I have learned from experience that the early arriver gets the short waiting time, so I aimed to be there at 7.45. I enjoy walking early in the morning and wonder why I don’t do it more often. The streets have a different feel as people are walking their dogs, running to the bus stop, hosing their gardens and shouting at their children to get in the car. I passed my favourite cafe, looked longingly at the espresso machine, but kept walking and arrived on schedule, only to find three people already outside the door. I asked one fellow if he was the end of the queue and he said “sort of” so I stood next to him and pulled out my book.  A few pages later the crowd was growing, so being keen to keep my position in the pecking order, I moved closer to the door.

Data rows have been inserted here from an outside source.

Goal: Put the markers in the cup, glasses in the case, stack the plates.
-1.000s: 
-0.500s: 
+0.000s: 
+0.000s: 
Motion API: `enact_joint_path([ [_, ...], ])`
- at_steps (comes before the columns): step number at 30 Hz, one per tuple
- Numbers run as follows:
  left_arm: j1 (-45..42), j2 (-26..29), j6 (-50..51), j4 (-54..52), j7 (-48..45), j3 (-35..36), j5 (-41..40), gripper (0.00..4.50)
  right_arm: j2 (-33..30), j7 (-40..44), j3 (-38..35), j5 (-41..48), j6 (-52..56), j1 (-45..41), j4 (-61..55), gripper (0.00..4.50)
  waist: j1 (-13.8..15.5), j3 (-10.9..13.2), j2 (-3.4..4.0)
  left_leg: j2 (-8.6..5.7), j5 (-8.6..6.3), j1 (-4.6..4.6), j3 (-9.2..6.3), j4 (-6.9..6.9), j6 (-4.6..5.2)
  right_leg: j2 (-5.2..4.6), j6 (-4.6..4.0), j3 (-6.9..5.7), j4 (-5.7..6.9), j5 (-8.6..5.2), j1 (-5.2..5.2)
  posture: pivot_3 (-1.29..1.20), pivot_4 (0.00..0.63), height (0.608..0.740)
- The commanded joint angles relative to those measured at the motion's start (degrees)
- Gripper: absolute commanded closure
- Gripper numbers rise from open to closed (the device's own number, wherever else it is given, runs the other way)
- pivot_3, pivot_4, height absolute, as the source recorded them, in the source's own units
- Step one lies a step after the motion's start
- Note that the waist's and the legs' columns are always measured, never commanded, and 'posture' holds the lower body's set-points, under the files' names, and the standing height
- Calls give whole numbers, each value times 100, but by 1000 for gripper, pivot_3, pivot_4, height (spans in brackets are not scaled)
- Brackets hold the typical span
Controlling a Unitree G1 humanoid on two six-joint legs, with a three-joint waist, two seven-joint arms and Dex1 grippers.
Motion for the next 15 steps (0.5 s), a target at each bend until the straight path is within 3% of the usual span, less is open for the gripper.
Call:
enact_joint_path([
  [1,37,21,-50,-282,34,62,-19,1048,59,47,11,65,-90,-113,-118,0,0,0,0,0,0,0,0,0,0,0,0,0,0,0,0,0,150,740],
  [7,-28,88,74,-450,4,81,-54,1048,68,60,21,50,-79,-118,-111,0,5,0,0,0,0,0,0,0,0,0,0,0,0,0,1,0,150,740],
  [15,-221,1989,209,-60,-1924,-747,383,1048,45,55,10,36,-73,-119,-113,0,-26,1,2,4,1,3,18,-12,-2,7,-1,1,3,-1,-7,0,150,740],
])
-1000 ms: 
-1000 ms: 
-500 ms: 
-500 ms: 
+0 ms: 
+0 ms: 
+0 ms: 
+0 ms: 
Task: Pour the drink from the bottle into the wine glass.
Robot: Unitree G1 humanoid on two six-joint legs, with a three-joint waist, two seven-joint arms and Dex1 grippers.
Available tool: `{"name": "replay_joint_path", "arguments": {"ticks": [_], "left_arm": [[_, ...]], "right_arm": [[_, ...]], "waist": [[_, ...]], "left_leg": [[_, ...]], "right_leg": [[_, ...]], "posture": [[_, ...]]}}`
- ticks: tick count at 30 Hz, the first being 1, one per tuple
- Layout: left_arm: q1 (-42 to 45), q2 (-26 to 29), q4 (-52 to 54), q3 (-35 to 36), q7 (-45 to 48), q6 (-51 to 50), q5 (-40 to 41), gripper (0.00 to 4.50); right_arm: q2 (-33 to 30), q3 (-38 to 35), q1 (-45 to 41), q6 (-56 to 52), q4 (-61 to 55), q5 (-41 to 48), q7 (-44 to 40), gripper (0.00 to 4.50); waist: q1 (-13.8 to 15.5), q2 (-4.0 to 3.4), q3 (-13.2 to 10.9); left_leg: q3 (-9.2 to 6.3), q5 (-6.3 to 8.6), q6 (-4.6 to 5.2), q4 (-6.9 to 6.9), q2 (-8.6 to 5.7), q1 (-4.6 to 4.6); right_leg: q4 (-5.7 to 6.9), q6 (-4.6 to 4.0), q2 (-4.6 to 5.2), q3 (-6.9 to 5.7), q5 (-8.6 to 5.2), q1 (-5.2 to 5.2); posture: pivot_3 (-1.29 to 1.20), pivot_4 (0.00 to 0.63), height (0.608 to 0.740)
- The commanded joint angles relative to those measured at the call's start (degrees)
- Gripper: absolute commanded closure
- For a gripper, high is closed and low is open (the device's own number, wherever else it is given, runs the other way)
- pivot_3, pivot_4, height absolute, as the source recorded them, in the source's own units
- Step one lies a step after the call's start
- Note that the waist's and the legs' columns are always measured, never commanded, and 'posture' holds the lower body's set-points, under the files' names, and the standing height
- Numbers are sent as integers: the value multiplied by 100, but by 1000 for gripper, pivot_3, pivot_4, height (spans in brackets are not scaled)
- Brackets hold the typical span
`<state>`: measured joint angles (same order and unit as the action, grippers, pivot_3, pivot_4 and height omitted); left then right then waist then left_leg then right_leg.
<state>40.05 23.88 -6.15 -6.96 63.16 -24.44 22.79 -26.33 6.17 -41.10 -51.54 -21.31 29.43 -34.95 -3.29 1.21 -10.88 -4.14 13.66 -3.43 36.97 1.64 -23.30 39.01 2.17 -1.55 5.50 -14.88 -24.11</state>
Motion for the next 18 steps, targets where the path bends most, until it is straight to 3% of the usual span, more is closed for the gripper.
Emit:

Then a staff member arrived, the door was opened and we were instructed to take a number and wait. Once again the travel analogy sprung to mind as we jostled for prime locations in the rows of chairs. One by one our numbers were called, our paperwork was checked and we were asked if we were fasting – or,  for the older Italians,  “no brekkie?” The receptionist was good humoured and patient considering the early hour and the repetetive nature of her job. I reflect that most people who work in blood-collecting agencies seem pleasant, apart from the one who told my young daughter that she could not lie down: “people don’t faint for me.” Surprise, surprise she did, and they then had to spend twenty minutes feeding her sweet tea and jelly beans until they decided that I could take her home.

The blood collectors began calling us – struggling with the names of people from different cultural backgrounds. In almost no time it was my turn, my ID was checked again, the blood was taken and I was on my way to breakfast (at the favourite cafe).

I had survived two hours of hunger – a very first world, middle class ordeal.